Mexican monarchal history is easier to deal with.  There were only two, and both were shot.  Spanish monarchs, and getting rid of them was a bit more complicated, but I think I have it straight now.

Felipe V:  I quit... no, I take it back

Felipe V: I quit… no, I take it back

Carlos II the last Hapsburg died childless in 1700, and the throne could have either gone to two candidates.  Louis XIV of France’s grandson Philip of Anjou  (who was the grandson of Carlos’ half-sister), or Archduke Charles of Austria, who was the nearest male Hapsburg relation.

Aragon went with Charles and Castille with Philip.  The British jumped in, fearing a Franco-Spanish alliance, resulting in the War of Spanish Successon.  Austria was satisfied with grabbing a chunk of Spanish ruled Italy, and Charles became Emperor of Austria, so pulled himself out of the running.  Philip agreed to renounce any claims to rule France, and settled in as Felipe V… and, in the process doing away with the independent kingdom of Aragon, which had always treated their kings as more or less the first among equals (famously, the people swore their allegience to the King saying “We who are as good as you…”).  Felipe V also introduced, among other things, the Semi-Salic Law, meaning that like England, the crown could only pass to a female descendent if there was no male descendent.

Felipe abdicated — either for health reasons (he was a manic depressive) or doing a take-back, there being an opening for King of France at the time, and maybe not being King of Spain would mean he was in the running — in 1724 in favor of his eldest son, who was 17 years old at the time.  And who died of smallpox a couple of months into his reign.  So he un-abdicated, supposedly just until his younger son was old enough to take over, but stayed on the throne another 22 years… managing along the way to grab a few chunks of Italy along with a few ports in North Africa.  And invade Poland at one point (it was family business).

Carlos_IV

Carlos IV: “¡No Mas!”

Anyway… moving foreward a few decades … the Bourbons broke off their Italian domains into separate kingdoms, mostly so they’d have relatives to marry it appears.  When Napoleon invaded the Iberian peninsula, the ruler was Carlos IV… at least in theory.  The real ruler was Manuel Godoy, the toy-boy of the king’s cousin and wife, Maria-Luisa of Parma (who, was not from one of the Spanish owned hunks of Italy, but was from the French side of the family).  Godoy had switched sides in the Napoleonic Wars too many times to be trusted, so Napoleon decided to just turn the place over to his own family.  Carlos IV was forced to abdicate in favor of his son Ferdinand VII, who was locked up in a French Castle while Spain was ruled by Joseph Bonaparte, under the official name of José I, but better known as “Pepe el borracho” (the Spaniards never did take their kings too seriously).

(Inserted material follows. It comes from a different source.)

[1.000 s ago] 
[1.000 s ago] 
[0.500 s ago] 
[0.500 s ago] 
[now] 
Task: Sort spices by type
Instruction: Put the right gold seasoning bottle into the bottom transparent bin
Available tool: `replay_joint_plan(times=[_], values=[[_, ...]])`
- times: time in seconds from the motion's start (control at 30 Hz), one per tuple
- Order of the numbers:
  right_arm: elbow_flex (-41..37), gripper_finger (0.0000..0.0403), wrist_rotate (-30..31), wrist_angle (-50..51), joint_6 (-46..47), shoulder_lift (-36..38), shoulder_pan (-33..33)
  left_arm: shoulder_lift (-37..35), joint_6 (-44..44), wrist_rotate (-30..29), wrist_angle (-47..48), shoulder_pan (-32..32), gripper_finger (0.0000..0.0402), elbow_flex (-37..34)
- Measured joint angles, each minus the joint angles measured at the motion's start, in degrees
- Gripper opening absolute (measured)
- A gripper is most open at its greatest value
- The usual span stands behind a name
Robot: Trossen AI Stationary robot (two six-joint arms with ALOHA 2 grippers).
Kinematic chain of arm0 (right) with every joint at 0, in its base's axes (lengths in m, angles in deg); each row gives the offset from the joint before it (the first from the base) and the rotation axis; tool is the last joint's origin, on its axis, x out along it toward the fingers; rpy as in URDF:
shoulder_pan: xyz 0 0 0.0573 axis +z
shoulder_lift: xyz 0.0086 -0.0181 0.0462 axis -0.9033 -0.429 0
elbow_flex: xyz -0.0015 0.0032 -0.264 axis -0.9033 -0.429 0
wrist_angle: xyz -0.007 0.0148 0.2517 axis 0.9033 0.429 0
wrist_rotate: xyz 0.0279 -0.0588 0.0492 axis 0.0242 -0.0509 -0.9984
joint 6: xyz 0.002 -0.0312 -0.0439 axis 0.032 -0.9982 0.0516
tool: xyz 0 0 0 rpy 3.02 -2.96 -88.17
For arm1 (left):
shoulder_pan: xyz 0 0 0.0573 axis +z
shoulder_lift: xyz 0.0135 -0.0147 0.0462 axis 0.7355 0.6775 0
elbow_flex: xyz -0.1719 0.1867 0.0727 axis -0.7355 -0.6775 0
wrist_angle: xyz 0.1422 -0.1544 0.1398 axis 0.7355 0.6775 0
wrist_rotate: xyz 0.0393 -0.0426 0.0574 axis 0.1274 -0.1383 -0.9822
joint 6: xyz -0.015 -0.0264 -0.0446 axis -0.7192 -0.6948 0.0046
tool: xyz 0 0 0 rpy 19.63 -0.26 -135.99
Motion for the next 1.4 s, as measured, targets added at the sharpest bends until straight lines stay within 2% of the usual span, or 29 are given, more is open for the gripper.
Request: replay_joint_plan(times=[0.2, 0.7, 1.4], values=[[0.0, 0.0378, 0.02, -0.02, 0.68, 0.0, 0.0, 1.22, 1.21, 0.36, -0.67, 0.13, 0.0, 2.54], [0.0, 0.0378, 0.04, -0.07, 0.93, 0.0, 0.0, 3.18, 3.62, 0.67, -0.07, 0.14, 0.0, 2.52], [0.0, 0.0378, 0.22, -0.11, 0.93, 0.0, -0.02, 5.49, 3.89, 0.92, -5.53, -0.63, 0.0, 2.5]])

With a choice between two not-so-well thought of kings (Pepe the Drunk and Ferdinand the Felonious), the Spanish ruled territories in the Americas took advantage of the situation to get rid of both of them.  It was a bit more difficult in Spain itself, but with Napoleon (and Pepe) going down, they would only let Ferdinand back IF he signed a “liberal” constitition.  Needing a job (and to get his hands on the national treasury), Felonious Ferdinand — then took it back — AND (a few wars and various peasant massacres later) died with only a daughter to succeed him.

This is where those pesky Argonese.. and that Semi-Salic Law comes in.  Aragon had always had full Salic Law (only kings, no queens), but Ferdinand had forced through a change, allowing that daughter to ascend the throne as Isabella II.  The Argonese — as much to restore their own independence, joined by liberals, “agitated” for Ferdinand’s brother (his nearest male relation) instead of Isabella, launching the Carlist Wars of the 19th century… whose slaughter puts the American Civil War and the Mexican War of the Reform of the mid 19th century to shame.

Isabella II:  Adios

Isabella II: Adios

Isabella tried absolute rule, but those days had passed, and there had already been one liberal constitution (for a short time) and there was the Carlist alternative out there.  Forced to make liberal reforms to hold on to power, she relied mostly on the Army, which had its share of reformers as well.  By 1868, throroughly sick of the Borbons, Isabella and her brood were sent packing.  However, with coups and counter -coups and counter-counter-coups going on, the Spanish Parliament didn’t get around to forcing her to abdicate until 1870, when she named her only surviving son, Alfonso, as her heir.  By the way, whether Alfono, or any of Isabella’s other eleven children were fathered by the royal consort  (yet another relative, Francisco de Asís de Bourbon y Bourbon) has been a matter of speculation for the last century and a half.  Francisco was gay, and there are rumors that Isabella was regularly … ahem… drilled… by an American dentist living in Madrid.  And any number of Spanish officers and courtiers. 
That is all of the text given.